The third significant point of the week was the movements in the commodities market. Oil prices fluctuated, which was related to geopolitical tensions and forecasts regarding demand for energy commodities. Meanwhile, the precious metals market, including gold, recorded some increases, indicating sustained interest from investors in hedges against inflation and economic uncertainty.
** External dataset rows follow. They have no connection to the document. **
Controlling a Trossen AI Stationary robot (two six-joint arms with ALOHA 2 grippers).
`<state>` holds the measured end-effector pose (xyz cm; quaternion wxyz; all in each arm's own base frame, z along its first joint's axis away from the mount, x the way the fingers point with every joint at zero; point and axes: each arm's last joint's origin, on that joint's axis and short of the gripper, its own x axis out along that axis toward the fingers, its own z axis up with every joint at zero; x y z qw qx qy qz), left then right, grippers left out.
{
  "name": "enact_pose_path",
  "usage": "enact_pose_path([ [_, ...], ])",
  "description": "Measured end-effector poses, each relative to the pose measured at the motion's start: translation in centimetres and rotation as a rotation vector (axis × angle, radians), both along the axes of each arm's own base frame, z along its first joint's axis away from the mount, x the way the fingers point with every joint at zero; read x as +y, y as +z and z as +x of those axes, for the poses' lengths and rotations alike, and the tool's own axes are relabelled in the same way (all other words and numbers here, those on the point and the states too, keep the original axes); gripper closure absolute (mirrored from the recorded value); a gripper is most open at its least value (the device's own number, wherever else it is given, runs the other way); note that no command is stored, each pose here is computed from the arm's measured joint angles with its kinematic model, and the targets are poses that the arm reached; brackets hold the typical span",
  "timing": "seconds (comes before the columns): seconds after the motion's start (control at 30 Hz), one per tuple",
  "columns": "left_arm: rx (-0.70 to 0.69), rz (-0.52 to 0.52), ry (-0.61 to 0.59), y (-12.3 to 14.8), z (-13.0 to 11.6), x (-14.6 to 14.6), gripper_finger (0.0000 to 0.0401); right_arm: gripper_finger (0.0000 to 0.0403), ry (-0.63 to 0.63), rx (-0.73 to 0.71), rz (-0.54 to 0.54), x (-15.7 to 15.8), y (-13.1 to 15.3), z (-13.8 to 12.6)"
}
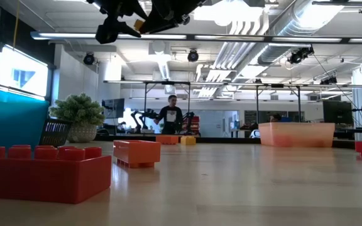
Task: Sort & place blocks by color
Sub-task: Put the yellow game piece into the black bin
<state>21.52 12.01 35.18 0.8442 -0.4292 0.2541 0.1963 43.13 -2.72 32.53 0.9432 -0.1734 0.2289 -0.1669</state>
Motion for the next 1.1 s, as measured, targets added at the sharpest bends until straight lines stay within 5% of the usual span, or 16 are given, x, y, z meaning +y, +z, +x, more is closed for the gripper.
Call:
enact_pose_path([
  [0.43, 0.019, 0.083, -0.055, -0.1, 0.0, -0.1, 0.0325, 0.0285, -0.007, 0.011, -0.026, 0.0, 0.0, 0.0],
  [0.73, 0.123, 0.164, -0.134, -0.7, -0.5, -0.3, 0.0328, 0.0188, -0.008, 0.048, -0.052, 0.4, -0.2, -0.1],
  [1.1, 0.508, 0.219, -0.224, -2.6, -2.1, -2.5, 0.0329, 0.0175, -0.063, 0.133, -0.055, 0.2, -1.0, -0.6],
])
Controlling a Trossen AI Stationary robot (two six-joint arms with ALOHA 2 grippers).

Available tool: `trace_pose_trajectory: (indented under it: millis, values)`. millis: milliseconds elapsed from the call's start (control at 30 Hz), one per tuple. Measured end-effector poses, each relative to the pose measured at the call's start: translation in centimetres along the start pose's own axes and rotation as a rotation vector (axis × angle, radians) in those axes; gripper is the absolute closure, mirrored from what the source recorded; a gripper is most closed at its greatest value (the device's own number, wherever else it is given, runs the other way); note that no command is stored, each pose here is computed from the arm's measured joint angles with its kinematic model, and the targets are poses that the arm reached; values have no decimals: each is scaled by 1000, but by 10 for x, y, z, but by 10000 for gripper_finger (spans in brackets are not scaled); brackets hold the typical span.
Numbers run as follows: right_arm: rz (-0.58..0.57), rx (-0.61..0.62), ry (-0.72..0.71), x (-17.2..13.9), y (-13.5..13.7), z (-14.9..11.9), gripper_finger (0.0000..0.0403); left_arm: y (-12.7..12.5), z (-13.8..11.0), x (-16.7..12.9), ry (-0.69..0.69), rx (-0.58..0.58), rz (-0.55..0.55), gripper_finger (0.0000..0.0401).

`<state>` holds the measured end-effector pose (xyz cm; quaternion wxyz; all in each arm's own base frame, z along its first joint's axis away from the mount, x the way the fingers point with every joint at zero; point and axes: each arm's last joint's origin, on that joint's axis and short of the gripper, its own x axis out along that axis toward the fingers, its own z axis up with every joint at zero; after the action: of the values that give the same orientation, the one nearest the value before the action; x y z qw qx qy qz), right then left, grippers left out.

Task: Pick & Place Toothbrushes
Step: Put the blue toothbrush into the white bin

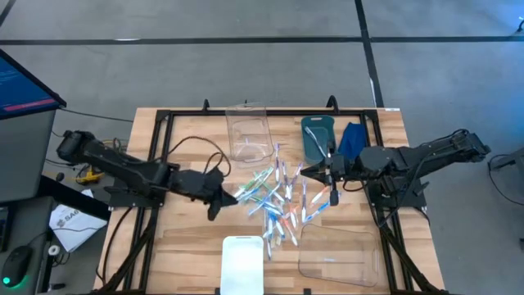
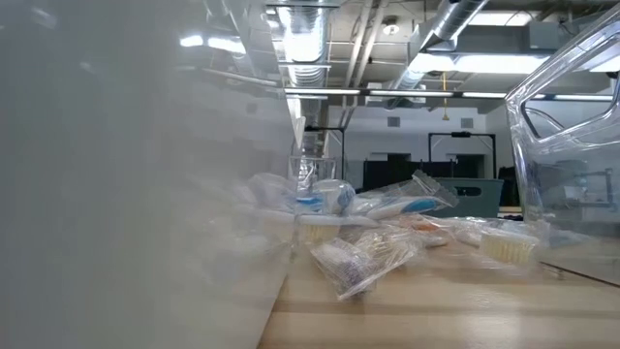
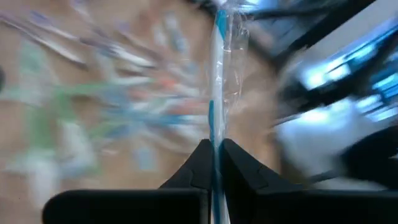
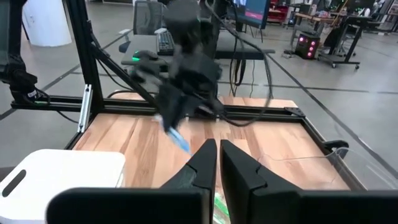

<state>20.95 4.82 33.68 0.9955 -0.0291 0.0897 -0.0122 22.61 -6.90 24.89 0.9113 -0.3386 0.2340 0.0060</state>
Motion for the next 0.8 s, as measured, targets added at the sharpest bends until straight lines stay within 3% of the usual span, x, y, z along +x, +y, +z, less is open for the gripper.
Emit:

What to watch for in the coming week? Above all, investors should focus on the publication of new macroeconomic data that may provide clues about the condition of the global economy. Particularly important will be inflation and employment indicators, which may influence central bank decisions and thus financial markets. Additionally, it is worth following the development of the geopolitical situation, especially in regions crucial for commodity supplies.

In the coming days, the financial results of additional companies will also be significant, as they may influence investor sentiment and shape trends in the stock markets. Attention should be paid to companies in the technology sector, which may continue to feel pressure from changing consumer preferences and legal regulations.

In summary, the past week brought mixed signals from financial markets, and the coming week may prove to be equally dynamic. Investors should remain vigilant and respond to current events and economic data that may impact their investment strategies.